Love runs deep, but not smoothly, in “Le Week-End,” a thoughtful and emotional comedy-drama about the strains of a decades-long marriage.

Nick (Jim Broadbent) and Meg (Lindsay Duncan), of Birmingham, England, are celebrating their 30th anniversary with a trip to Paris. The trip is something the couple really can’t afford, but they do it anyway.

When they see the crappy hotel Nick has booked, Meg decides instead to splurge by getting a suite at the Plaza — and putting it on their credit card.

Meg and Nick proceed to have a good time, seeing the sights and enjoying the food. But something’s weighing on Nick, and at dinner he tells Meg what it is: He’s been forced to take early retirement at the college where he teaches after insulting a black student.

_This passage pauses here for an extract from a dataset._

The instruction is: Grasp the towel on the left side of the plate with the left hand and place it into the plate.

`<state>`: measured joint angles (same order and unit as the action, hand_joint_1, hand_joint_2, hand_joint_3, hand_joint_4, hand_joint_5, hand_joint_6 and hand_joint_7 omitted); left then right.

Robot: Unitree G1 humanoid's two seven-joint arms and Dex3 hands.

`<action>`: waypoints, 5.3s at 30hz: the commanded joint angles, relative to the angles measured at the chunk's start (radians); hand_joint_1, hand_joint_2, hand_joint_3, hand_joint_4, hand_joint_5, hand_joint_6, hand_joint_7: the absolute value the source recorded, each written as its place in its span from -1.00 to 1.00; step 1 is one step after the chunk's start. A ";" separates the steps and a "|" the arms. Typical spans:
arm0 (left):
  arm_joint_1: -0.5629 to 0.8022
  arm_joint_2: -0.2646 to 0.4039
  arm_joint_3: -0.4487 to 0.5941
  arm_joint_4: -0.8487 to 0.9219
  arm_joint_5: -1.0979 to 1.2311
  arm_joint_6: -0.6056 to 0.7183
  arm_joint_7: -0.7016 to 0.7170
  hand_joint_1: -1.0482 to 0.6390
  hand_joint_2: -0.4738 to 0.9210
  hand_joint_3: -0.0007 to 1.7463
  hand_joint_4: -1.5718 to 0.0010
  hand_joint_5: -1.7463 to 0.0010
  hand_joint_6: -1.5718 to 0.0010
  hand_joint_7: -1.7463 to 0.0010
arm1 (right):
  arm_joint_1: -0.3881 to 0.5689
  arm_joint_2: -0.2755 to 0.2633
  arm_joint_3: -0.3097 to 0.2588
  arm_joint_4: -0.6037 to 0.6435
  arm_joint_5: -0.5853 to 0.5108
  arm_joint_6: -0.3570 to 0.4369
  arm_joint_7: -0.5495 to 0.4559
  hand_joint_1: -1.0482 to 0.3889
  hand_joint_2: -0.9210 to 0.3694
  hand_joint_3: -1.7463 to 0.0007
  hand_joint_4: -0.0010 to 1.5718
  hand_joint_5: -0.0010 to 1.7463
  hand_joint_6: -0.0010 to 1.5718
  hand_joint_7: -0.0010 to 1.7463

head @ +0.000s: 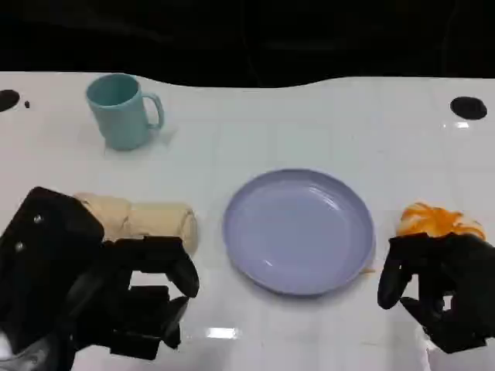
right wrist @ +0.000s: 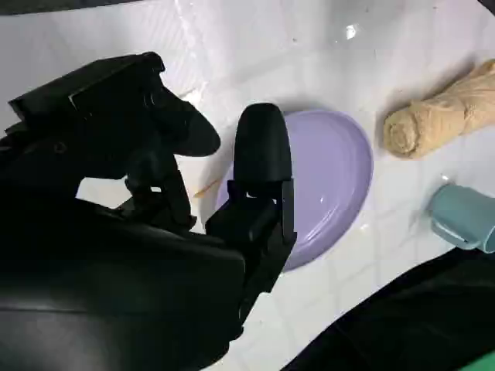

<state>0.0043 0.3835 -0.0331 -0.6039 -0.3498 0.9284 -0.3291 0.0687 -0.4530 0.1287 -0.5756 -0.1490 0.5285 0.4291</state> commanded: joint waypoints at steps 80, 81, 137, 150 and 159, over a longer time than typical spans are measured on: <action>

As the weekend continues, in this precise screenplay by Hanif Kureishi (“My Beautiful Laundrette”), the conversations reveal Meg’s frustration and Nick’s insecurity. But before they can deal with those issues, they run into an old college chum of Nick’s, Morgan, who has found publishing success and a new marriage with a Parisian.

Morgan is played by Jeff Goldblum, and his oddly elliptical acting style throws a wild card into the film. Morgan becomes the alternate-universe version of Meg and Nick’s faltering marriage — the writer who found professional success but ran away from his first wife.

Director Roger Michell (who collaborated with Kureishi on the Peter O’Toole vehicle “Venus”) lets Meg and Nick’s problems — and their underlying affection — unfold naturally, gracefully, over the eventful weekend. He also harks back to the French New Wave (with references to Godard’s “Bande à part”) to embody the couple’s youthful ambitions and their nostalgia for an earlier Paris.

Broadbent (“Moulin Rouge,” “Cloud Atlas”) takes his usual professorial bluster and turns it inward as Nick confronts the limitations of his ’60s idealism. Duncan (“About Time”) matches Broadbent well, showing both the fatigue of a long marriage and the sexual spark of a woman who’s not ready to call it quits. Together, they make “Le Week-End” a trip worth savoring.